If you do want to block TLD (Top Level Domains) Install DNSKong

http://accs-net.com/hosts/DNSKong.html

this will allow you to enter .ru for example and any DNS lookup for any .ru websites will get directed to your internal loopback address meaning it will go no were!

Incase anyone wanted to know if it was possible....

ucould2 ucould2 said:

Guest said:

Some workarounds that are more than a quick fix and more universal in their prevention controls:

1) Use antivirus software. This could have identified the trojan during or right after the download.

2) Use software to stop apps from running. Some firewalls do this. With Windows, if User Account Control (UAC) is on, then UAC will prompt you. This could have stopped the trojan from changing the registry, connecting to a remote server...

3) Use a firewall to control network connections. There are firewalls that can be configured to only allow outgoing connections you want and block the ones you don't want. This could have stopped the trojan from connecting to a remote server. They can also do the same for inbound connections, which could stop the remote server from making your computer a slave.

4) And if the above is still not enough, use software that can block domains or IP addresses. This could have stopped outbound and inbound connections with a remote server.

& five) clean out your Temp/folders oh I mean Ccleaner your temp/folders

xcelofjkl said:

Seeing a trend? Google with their password hacking, Trojan affecting Mac and Win7, then this?
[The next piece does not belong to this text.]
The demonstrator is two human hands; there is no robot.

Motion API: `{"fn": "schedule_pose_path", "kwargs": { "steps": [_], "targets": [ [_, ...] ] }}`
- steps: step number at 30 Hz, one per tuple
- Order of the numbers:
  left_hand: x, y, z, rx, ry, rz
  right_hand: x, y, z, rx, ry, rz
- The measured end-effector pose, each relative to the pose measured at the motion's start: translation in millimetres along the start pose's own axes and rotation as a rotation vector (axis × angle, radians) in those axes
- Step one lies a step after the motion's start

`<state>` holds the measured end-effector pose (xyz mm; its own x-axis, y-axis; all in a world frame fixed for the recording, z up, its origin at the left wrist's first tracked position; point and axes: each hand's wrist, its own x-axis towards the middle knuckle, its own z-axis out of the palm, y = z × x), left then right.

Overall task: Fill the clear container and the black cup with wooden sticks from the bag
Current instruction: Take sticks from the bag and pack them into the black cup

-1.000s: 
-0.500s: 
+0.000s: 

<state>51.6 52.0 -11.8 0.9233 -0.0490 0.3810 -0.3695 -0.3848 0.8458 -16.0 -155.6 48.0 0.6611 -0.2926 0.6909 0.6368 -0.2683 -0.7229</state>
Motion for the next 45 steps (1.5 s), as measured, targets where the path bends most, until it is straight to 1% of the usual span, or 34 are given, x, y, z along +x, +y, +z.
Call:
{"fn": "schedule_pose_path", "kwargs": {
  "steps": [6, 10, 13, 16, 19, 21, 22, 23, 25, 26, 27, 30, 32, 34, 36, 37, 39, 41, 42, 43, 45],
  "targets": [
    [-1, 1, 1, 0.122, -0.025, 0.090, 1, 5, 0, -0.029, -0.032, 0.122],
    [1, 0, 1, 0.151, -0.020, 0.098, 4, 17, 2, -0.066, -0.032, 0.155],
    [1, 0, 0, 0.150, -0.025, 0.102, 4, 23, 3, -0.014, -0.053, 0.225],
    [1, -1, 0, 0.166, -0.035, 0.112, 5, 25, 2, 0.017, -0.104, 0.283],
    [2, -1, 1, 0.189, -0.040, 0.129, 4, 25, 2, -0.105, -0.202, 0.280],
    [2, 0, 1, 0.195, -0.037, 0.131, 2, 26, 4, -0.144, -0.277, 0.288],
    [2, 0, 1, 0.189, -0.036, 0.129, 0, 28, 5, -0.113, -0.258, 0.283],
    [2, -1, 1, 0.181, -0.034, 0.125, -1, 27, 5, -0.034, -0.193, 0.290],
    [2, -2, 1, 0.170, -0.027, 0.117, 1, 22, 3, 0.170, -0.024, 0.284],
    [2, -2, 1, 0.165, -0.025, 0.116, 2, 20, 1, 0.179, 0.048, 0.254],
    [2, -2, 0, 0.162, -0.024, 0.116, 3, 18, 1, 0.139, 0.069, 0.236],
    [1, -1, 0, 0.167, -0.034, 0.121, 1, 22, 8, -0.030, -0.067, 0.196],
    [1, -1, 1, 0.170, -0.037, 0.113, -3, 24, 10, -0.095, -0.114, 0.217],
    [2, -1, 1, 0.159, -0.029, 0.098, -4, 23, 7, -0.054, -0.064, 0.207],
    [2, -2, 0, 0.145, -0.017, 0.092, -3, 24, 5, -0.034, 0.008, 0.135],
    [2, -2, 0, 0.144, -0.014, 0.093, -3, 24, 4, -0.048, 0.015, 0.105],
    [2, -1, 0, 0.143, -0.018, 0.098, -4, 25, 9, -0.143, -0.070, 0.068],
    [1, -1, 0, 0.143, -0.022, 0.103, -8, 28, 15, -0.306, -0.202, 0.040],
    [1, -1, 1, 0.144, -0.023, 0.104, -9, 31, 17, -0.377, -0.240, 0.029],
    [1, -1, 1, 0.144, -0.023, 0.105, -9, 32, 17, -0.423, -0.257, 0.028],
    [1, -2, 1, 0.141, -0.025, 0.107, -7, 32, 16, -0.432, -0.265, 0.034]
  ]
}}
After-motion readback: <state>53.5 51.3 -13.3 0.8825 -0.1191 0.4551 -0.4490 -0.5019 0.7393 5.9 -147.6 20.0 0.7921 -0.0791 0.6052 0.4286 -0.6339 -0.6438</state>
We gotta be careful, we're being watched!

pyari said:

this Q is always in my mind.why hackers, crackers always go one step ahead form developers? do the developers wanna that may be they wanna work to do?

ucould2 ucould2 said:

Archean said:

Well, I am unsure, but just now there is a FF update to version 3.6.12; may be that has fixed it? I hope someone will confirm it.

I still cannot get this to install yet ie download-download-download-download - then - "error on install due to firefox running in another window"......yes it's "autodownloading" -wtf...??

Archean Archean, TechSpot Paladin, said:

It installed without any issue for me via 'auto update'; if it doesn't work you always have the option (defeats the point of auto update anyway) to manually downloading the full executable and installing it.

pyari said:

ie download-download-download-download - then - "error on install due to firefox running in another window"

i really don't understand this line.

Leeky Leeky said:

Ha, someone might actually get offended by that comment!

And really, many people rely on foreign and top level solutions. I know loads of people who use Tokelau-aliases for their websites. And Niue-servers to host them. To put it frankly, I'm offended by this comment. However I understand how you think, and it's perfectly fine wanting to increase one's security.

But a solution like this would simply not work. Especially not if everyone started using Windows' and browser's which block foreign content. Multimillions of dollars will be lost if the world-wide-web stopped being world-wide. Foreign people would stop learning things from YouTube, foreign people would not be able to chat with friends on Skype, MSN or Facebook, foreign people would sieze developing. And no good can come of this, you know...

Would be a bummer for me, I use co.uk, and .com addresses all the time.

If my country blocked .com we'd lose half of our own countries websites - People here use .com as well as .co.uk, among other TLD's.